When you leave the military, the biggest question is "what's next?" It's a scary job market right now, but the skills you've received in the military make you highly marketable. The Legion sponsors dozens of veterans hiring fairs each year, and our employment experts also provide tips to writing resumes, networking and making a strong impression in the interview process.
The American Legion Economic Division’s ongoing campaign on behalf of veterans employment has been bolstered with a new alliance — the Hispanic veteran community.
On Sept. 6, Economic Division Assistant Director Steve Gonzalez spent the day networking with organizers and attendees at the ninth National Latina Symposium near Washington, D.C. The symposium brought together congressional, government, military and business leaders, and focused on employment challenges facing transitioning servicemembers and veterans. It too was sponsored by LATINA Style, a lifestyle magazine based in Falls Church, Va., that targets businesswomen of Hispanic heritage.
LATINA Style President and CEO Robert Bard, husband of the magazine’s late founder Anna Maria Arias, introduced an open-to-the-public panel discussion of veterans employment issues. And the magazine’s HERO Initiative discussion group was moderated by retired Marine Lt. Col. Ismael "Junior" Ortiz, Jr. Ortiz is the deputy assistant secretary of labor for the Department of Labor Veterans’ Employment and Training Services and has collaborated with the Legion on numerous occasions. Fellow panelists included Pat Brzozowski of Prudential, title sponsor of the event, as well as General Motors Chief Diversity Officer and retired Navy Capt. Ken Barrett.
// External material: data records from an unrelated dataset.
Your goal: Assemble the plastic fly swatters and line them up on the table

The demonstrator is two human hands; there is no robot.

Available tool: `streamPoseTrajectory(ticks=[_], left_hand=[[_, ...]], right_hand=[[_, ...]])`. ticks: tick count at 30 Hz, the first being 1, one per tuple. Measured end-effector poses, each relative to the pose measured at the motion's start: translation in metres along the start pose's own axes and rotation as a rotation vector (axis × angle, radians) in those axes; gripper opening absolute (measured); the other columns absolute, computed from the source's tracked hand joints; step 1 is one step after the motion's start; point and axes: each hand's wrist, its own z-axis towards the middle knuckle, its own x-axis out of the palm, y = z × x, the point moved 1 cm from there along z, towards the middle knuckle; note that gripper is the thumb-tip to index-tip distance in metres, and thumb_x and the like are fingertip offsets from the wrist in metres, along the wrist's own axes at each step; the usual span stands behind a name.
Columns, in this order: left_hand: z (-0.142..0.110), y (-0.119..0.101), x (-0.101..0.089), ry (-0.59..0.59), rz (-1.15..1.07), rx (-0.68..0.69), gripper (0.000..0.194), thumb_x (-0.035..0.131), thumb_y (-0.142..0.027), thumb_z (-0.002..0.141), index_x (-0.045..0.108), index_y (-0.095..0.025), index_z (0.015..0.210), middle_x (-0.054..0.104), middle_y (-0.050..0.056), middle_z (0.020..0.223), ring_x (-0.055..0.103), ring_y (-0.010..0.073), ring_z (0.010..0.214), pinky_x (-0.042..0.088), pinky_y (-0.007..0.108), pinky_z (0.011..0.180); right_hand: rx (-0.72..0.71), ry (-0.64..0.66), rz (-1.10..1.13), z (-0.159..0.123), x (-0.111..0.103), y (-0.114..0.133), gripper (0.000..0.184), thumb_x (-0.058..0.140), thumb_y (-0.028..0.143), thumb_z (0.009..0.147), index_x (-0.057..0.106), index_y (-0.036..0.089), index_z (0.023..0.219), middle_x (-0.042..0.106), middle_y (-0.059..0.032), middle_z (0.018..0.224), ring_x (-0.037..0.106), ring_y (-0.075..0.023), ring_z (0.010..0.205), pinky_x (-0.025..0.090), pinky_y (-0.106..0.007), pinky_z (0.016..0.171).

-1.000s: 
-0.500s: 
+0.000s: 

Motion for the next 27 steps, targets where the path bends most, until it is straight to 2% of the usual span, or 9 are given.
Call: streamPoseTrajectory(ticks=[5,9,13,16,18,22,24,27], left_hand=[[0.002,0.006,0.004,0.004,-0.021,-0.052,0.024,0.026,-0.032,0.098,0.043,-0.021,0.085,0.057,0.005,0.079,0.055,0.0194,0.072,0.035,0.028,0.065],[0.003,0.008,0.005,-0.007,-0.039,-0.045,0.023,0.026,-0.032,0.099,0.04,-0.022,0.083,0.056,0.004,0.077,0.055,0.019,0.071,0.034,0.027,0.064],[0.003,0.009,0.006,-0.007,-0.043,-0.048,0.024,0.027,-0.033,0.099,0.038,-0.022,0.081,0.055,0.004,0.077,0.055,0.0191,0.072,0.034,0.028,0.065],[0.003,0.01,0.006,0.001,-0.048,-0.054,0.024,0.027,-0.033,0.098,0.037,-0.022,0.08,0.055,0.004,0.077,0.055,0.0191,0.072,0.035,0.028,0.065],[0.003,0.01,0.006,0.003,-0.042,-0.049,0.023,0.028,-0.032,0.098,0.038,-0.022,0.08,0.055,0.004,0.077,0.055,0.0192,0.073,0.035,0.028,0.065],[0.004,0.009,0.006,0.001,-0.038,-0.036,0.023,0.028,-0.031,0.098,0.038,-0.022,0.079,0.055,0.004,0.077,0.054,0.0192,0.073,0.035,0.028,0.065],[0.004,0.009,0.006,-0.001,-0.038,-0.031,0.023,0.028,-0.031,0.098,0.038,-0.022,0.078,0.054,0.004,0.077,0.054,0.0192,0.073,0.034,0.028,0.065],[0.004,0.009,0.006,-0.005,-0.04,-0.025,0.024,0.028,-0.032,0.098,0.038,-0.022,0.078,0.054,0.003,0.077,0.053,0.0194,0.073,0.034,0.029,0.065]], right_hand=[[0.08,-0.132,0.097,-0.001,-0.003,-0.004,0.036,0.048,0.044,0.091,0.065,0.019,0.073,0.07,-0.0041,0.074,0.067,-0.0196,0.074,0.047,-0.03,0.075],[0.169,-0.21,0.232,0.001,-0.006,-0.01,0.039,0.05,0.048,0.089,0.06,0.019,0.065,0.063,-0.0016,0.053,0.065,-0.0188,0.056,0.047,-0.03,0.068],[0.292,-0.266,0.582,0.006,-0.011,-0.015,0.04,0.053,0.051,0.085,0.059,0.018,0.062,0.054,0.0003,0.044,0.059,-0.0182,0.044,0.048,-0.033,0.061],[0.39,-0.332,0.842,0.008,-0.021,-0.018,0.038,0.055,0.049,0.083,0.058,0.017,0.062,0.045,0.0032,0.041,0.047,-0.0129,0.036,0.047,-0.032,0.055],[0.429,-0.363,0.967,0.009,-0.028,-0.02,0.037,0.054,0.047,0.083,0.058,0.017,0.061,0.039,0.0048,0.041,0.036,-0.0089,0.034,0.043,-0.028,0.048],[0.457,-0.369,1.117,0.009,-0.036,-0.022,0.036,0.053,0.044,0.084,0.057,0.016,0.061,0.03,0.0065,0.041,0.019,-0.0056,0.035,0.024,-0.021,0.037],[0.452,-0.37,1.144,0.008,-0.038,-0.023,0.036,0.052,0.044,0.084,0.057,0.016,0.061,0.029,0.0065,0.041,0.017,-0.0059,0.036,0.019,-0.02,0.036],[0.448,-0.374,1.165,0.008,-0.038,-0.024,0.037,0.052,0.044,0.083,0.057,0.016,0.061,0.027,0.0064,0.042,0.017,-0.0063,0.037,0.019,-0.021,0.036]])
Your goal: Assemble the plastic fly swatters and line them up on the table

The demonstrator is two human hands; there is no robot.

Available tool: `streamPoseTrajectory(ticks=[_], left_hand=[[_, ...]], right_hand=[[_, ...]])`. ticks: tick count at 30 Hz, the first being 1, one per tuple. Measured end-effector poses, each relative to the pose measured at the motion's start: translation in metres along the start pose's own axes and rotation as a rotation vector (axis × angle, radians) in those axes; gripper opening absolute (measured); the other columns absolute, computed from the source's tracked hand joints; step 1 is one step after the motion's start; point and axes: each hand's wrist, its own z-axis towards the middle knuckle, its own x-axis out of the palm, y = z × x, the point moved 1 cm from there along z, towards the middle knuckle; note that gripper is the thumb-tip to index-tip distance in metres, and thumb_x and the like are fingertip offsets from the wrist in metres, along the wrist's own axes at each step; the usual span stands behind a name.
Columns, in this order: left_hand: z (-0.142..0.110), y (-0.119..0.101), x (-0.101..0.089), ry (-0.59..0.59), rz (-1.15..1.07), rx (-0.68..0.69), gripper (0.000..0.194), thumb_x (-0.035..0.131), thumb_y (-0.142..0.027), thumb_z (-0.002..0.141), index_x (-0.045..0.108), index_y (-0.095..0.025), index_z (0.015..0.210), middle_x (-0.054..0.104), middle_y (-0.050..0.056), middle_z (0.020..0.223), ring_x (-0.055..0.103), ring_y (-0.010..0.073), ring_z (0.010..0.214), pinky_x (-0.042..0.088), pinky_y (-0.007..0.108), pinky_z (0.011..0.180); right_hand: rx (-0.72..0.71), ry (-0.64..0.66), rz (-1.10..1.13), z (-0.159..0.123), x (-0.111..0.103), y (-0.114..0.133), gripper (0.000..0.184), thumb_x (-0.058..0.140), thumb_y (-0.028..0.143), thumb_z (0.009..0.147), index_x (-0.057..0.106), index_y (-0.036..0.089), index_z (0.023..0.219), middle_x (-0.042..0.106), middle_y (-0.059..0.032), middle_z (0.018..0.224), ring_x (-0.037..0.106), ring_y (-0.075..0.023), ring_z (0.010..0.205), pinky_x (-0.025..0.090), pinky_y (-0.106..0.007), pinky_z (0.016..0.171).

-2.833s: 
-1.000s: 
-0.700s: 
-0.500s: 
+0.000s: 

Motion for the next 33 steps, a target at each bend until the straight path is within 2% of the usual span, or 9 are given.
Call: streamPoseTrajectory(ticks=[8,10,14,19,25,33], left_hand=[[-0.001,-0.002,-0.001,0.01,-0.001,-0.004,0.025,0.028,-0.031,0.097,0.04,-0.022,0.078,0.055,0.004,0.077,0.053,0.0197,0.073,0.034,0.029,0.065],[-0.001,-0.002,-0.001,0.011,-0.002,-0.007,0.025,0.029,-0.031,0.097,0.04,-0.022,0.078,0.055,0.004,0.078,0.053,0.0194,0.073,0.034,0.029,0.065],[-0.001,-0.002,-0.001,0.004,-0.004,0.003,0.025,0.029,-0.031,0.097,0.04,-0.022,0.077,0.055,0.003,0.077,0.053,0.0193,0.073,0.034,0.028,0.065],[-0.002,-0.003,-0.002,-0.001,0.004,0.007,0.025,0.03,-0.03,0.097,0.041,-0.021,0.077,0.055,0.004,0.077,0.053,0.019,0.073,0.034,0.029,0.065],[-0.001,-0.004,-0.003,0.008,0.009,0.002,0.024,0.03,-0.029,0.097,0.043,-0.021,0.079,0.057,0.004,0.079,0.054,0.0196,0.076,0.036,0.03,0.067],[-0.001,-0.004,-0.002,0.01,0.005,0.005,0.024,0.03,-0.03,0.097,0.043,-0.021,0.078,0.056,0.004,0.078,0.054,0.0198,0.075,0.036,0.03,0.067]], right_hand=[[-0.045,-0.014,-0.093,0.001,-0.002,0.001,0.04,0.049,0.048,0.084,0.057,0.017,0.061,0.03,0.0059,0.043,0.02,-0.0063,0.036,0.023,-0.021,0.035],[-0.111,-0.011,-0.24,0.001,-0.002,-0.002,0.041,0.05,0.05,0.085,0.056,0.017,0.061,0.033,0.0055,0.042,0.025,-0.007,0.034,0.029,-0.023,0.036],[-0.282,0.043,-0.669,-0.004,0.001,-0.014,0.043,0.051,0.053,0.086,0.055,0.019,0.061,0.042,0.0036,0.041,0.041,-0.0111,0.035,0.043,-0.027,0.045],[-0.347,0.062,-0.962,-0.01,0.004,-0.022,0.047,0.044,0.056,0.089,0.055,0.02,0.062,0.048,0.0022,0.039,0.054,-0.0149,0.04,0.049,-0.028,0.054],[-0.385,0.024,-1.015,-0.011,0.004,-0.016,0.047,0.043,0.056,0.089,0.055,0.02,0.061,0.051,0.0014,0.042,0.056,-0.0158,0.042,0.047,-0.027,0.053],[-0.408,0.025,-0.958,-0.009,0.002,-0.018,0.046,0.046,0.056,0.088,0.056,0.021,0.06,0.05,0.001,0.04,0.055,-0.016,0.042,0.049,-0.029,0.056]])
Rounding out the onstage quartet were retired U.S. Navy Rear Adm. Jay DeLoach, and Bryan Goettel of the U.S. Chamber of Commerce. Goettel is in charge of publicizing the Chamber’s Hiring Our Heroes program — a nationwide series of veterans career fairs often staged in conjunction with The American Legion.
The discussion centered on a familiar theme: the unique, positive personal attributes and highly honed job skills brought to the workplace by military veterans. Veterans’ employment challenges such as the military-to-civilian language and cultural gaps were addressed as was the prevalent Post Traumatic Stress Disorder/Traumatic Brain Injury stigma said to be fostered, in part, by well-intended but sometimes counterproductive media attention.
Barrett from GM and Brzozowski from Prudential told of their companies’ campaigns to educate their human resources operatives about the ever-increasing veteran recruiting pool’s characteristics, while DeLoach and Goettel talked of the services’ responsibilities to help transitioning and soon-to-be transitioning servicemembers prepare for civilian life reentry. Meanwhile, everyone in attendance praised the Legion for its veterans employment advocacy efforts.
"In talking with the LATINA Style event organizers and participants, it became apparent that The American Legion can play a significant and welcome role in outreach to Hispanic veterans and transitioning servicemembers," Gonzalez said.
In addition to forging an alliance with the Hispanic veteran advocacy community, the Legion’s Economic Division added a new face to its 30-plus member Small Business Task Force — Mark M. Adams, a Vietnam veteran and retired Navy commander.
Adams is now CEO of Wymond Associates, LLC, a service disabled veteran owned small business headquartered in Alexandria, Va., that supports the defense industry with project management and related consultancy work. Adams will aid the Legion in its advocacy and educational efforts on behalf of veteran owned small businesses.
He has also been nominated to represent the Legion on the White House Interagency Task Force on Veterans Small Business Development. The task force was created by President Obama in early 2010 to, in the words of his executive order, "coordinate the efforts of Federal agencies to improve capital, business development opportunities and pre-established Federal contracting goals for small business concerns owned and controlled by veterans and service-disabled veterans."